Task directions.
Would you work out how many lines below include the word "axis"? Only that number is wanted.

Source data.
┄┄┄┄┄┄

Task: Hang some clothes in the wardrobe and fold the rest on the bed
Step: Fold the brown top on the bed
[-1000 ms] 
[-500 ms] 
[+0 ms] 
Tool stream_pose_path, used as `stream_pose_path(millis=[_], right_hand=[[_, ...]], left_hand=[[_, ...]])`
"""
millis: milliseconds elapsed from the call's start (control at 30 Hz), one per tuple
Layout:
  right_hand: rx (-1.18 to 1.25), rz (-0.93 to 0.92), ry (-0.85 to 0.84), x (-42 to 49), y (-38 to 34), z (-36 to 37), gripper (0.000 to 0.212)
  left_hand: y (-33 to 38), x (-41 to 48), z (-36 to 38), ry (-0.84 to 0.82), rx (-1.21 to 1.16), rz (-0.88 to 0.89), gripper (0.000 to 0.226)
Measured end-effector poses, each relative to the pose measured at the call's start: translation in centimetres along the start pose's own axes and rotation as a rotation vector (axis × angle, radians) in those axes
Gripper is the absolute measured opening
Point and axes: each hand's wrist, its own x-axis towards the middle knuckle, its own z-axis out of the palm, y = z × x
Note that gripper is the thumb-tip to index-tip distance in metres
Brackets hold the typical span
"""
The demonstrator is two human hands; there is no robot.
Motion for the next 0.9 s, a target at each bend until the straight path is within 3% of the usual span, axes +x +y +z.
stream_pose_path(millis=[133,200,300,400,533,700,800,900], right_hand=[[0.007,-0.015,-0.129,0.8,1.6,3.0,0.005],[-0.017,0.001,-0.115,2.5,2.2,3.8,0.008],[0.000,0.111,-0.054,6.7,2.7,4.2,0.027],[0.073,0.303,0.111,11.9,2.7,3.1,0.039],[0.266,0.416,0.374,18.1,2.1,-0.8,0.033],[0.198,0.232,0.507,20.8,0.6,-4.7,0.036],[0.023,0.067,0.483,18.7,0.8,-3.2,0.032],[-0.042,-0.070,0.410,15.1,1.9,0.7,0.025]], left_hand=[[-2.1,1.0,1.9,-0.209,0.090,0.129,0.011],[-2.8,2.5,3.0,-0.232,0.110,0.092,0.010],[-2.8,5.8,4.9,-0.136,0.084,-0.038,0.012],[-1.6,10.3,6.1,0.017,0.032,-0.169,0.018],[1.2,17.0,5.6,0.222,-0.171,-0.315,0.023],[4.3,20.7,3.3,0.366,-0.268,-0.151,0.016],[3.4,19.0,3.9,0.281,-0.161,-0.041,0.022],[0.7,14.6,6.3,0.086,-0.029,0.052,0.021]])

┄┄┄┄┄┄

Answer area.
2